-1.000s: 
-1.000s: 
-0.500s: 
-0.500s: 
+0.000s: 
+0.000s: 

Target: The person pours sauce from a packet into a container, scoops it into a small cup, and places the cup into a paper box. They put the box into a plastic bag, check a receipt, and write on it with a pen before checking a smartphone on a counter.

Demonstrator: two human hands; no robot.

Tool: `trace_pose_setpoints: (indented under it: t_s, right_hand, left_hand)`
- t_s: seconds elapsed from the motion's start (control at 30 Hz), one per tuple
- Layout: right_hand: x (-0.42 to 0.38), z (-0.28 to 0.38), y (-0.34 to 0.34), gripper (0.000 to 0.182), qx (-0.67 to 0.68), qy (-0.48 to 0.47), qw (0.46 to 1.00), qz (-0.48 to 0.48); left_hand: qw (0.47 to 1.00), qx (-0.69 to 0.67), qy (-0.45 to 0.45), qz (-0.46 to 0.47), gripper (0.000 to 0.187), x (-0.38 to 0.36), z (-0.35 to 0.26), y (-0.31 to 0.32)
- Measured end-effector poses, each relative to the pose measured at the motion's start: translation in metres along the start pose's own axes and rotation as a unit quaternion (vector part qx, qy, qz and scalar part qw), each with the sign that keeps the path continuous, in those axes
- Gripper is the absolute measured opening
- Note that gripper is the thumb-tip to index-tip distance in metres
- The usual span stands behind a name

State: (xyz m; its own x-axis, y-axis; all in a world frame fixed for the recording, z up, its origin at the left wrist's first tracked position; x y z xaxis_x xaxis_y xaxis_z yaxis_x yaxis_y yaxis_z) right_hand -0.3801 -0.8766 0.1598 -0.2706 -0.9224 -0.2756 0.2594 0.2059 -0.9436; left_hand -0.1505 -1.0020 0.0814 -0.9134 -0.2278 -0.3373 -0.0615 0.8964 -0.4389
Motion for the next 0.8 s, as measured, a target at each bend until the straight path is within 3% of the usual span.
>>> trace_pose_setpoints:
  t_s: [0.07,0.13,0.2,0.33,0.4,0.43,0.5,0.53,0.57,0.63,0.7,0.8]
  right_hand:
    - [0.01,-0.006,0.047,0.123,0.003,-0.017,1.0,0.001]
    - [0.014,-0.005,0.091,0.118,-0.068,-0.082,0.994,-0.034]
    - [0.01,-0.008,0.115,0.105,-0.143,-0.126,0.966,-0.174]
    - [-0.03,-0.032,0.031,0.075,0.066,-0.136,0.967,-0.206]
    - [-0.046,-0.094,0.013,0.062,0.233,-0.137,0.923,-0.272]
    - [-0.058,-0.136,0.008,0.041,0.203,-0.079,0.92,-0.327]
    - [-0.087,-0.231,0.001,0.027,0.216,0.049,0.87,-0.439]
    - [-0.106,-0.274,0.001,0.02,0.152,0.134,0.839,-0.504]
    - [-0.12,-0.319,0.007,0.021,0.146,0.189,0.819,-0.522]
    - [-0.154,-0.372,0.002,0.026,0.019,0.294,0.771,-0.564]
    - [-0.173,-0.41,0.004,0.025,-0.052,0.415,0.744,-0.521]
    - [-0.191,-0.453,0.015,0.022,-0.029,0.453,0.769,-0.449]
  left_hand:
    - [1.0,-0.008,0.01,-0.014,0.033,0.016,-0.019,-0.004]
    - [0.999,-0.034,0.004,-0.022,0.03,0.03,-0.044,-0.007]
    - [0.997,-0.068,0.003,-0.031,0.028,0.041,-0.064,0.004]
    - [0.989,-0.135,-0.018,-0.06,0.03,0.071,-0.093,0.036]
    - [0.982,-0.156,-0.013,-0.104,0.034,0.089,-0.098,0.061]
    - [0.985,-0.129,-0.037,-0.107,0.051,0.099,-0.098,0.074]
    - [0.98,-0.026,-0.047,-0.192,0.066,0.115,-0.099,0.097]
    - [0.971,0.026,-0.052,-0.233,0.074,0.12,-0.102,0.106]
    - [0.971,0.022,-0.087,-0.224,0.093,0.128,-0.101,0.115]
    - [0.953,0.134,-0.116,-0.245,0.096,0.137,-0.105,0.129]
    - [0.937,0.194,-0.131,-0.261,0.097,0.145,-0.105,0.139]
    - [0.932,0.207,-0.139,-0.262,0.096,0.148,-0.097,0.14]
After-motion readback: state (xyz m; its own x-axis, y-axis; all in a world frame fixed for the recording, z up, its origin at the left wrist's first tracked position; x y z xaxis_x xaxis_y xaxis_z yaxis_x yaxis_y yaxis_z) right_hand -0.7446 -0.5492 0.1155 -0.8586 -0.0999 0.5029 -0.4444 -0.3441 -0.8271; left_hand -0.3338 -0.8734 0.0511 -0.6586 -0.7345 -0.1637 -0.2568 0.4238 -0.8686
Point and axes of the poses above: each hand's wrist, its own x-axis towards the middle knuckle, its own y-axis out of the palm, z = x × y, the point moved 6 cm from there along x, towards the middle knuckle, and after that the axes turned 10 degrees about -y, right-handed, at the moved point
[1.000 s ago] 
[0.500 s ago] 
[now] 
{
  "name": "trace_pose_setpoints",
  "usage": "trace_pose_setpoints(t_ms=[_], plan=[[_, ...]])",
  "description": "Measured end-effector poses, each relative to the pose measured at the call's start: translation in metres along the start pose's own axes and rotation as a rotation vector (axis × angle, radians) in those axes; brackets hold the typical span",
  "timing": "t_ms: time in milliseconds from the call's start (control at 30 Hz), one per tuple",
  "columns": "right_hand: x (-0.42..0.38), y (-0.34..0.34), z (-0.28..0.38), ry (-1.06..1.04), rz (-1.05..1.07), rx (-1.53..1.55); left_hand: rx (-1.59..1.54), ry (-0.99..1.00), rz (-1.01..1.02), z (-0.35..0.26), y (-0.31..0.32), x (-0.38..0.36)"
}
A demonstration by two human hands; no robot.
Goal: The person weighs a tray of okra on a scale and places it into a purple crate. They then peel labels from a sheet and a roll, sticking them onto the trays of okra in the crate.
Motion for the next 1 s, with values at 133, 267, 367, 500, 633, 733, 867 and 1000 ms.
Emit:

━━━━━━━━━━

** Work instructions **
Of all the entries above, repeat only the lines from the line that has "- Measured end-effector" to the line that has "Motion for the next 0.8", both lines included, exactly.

** Result of this exercise **
- Measured end-effector poses, each relative to the pose measured at the motion's start: translation in metres along the start pose's own axes and rotation as a unit quaternion (vector part qx, qy, qz and scalar part qw), each with the sign that keeps the path continuous, in those axes
- Gripper is the absolute measured opening
- Note that gripper is the thumb-tip to index-tip distance in metres
- The usual span stands behind a name

State: (xyz m; its own x-axis, y-axis; all in a world frame fixed for the recording, z up, its origin at the left wrist's first tracked position; x y z xaxis_x xaxis_y xaxis_z yaxis_x yaxis_y yaxis_z) right_hand -0.3801 -0.8766 0.1598 -0.2706 -0.9224 -0.2756 0.2594 0.2059 -0.9436; left_hand -0.1505 -1.0020 0.0814 -0.9134 -0.2278 -0.3373 -0.0615 0.8964 -0.4389
Motion for the next 0.8 s, as measured, a target at each bend until the straight path is within 3% of the usual span.

This finishes the response to the exercise.